US-12625821-B2 - Cache control to preserve register data
Abstract
Techniques are disclosed relating to eviction control for cache lines that store register data. In some embodiments, memory hierarchy circuitry is configured to provide memory backing for register operand data in one or more cache circuits. Lock circuitry may control a first set of lock indicators for a set of registers for a first thread, including to assert one or more lock indicators for registers that are indicated, by decode circuitry, as being utilized by decoded instructions of the first thread. The lock circuitry may preserve register operand data in the one or more cache circuits, including to prevent eviction of a given cache line from a cache circuit based on an asserted lock indicator. The lock circuitry may clear the first set of lock indicators in response to a reset event. Disclosed techniques may advantageously retain relevant register information in the cache with limited control circuit area.
Inventors
- Jonathan M. Redshaw
- Winnie W. Yeung
- Benjiman L. Goodman
- David K. Li
- Zelin Zhang
- Yoong Chert Foo
Assignees
- APPLE INC.
Dates
- Publication Date
- 20260512
- Application Date
- 20241127
Claims (20)
- 1 . An apparatus, comprising: processor pipeline circuitry configured to perform operations on register operand data; control circuitry configured to provide memory backing for register operand data in a memory hierarchy, wherein the memory hierarchy includes: a data cache; and an operand cache between the processor pipeline circuitry and the data cache in the memory hierarchy; and lock circuitry configured to: control a first set of lock indicators for a set of registers for a first thread, including to assert one or more lock indicators for registers that are indicated as being utilized by instructions of the first thread; preserve register operand data in the data cache, including to prevent eviction of a given cache line from the data cache based on an asserted lock indicator for register data stored in the given cache line; and in response to a reset event: flush operand data to the memory hierarchy from one or more operand cache entries indicated as being last-use; and clear the first set of lock indicators.

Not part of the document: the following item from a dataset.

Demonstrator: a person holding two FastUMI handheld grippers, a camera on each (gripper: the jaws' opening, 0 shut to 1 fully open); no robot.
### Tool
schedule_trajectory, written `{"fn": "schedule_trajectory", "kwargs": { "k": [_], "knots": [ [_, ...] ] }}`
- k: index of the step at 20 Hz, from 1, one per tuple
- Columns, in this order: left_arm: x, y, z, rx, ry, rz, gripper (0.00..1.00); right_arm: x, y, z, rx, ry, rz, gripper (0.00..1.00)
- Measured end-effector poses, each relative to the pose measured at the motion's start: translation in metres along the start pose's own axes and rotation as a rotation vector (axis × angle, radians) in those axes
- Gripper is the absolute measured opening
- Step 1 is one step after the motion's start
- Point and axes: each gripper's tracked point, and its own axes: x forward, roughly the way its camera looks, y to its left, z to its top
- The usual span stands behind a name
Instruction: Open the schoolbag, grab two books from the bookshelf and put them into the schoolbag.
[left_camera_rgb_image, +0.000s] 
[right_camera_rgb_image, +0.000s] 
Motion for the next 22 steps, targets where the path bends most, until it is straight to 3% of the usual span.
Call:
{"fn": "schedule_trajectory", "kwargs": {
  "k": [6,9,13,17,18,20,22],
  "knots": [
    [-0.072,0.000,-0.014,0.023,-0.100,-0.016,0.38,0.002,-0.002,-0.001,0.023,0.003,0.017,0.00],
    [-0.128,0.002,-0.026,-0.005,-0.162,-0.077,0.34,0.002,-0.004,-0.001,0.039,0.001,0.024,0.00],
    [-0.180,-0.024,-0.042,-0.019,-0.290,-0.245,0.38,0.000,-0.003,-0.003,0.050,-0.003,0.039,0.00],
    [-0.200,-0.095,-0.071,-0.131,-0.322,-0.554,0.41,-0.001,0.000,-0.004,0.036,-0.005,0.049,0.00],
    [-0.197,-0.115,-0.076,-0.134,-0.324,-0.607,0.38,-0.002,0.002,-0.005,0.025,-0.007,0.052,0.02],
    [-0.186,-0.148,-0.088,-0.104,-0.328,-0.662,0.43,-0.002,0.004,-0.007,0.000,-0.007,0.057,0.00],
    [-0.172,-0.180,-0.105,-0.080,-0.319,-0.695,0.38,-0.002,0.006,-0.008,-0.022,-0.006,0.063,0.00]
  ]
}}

- 2 . The apparatus of claim 1 , wherein the lock circuitry is further configured to, in response to the reset event: assert one or more lock indicators for the registers whose operand data was flushed from the one or more operand cache entries.
- 3 . The apparatus of claim 2 , wherein, to assert the one or more lock indicators for the registers whose operand data was flushed from the one or more operand cache entries, the lock circuitry is configured to control a second set of lock indicators for the set of registers.
- 4 . The apparatus of claim 1 , wherein the lock circuitry is further configured to, in response to the reset event: clear entries in the operand cache that are not indicated as being last-use.
- 5 . The apparatus of claim 1 , wherein indications of last-use for one or more operand cache entries are based on last-use hint information from a compiler.
- 6 . The apparatus of claim 1 , wherein the lock circuitry is configured to maintain lock indicators at single-instruction multiple-data (SIMD) granularity for threads in a SIMD group.
- 7 . The apparatus of claim 1 , further comprising: decode circuitry configured to decode instructions for execution and indicate the registers utilized by instructions of the first thread.
- 8 . The apparatus of claim 1 , wherein the lock circuitry is configured to switch between sets of lock indicators for the set of registers in response to the reset event.
- 9 . The apparatus of claim 1 , wherein the processor pipeline circuitry is configured to pipeline, at least through a schedule pipeline stage, information that identifies a set of lock indicators corresponding to a given operation.
- 10 . The apparatus of claim 9 , wherein the processor pipeline circuitry is configured to perform a fence operation in response to the reset event such that all operations that use the first set of lock indicators reach a pipeline stage before any operations that use a second set of lock indicators proceed past the pipeline stage.
- 11 . The apparatus of claim 1 , wherein the reset event corresponds to a threshold number of registers in the set of registers being locked.
- 12 . The apparatus of claim 1 , wherein the reset event corresponds to a compiler hint.
- 13 . The apparatus of claim 1 , wherein the reset event corresponds to a threshold number of stall cycles of the first thread in a pipeline stage.
- 14 . A method, comprising: storing, by a computing system in an operand cache, register operand data for operations performed by a processor pipeline of the computing system; controlling, by the computing system, a first set of lock indicators for a set of registers for a first thread, including to assert one or more lock indicators for registers that are indicated as being utilized by instructions of the first thread; preserving, by the computing system, register operand data in a data cache, including to prevent eviction of a given cache line from the data cache based on an asserted lock indicator for register data stored in the given cache line; and in response to a reset event, the computing system: flushing operand data to the data cache from one or more entries of the operand cache indicated as being last-use; and clearing the first set of lock indicators.
- 15 . The method of claim 14 , further comprising, in response to the reset event: asserting one or more lock indicators for the registers whose operand data was flushed from the one or more operand cache entries.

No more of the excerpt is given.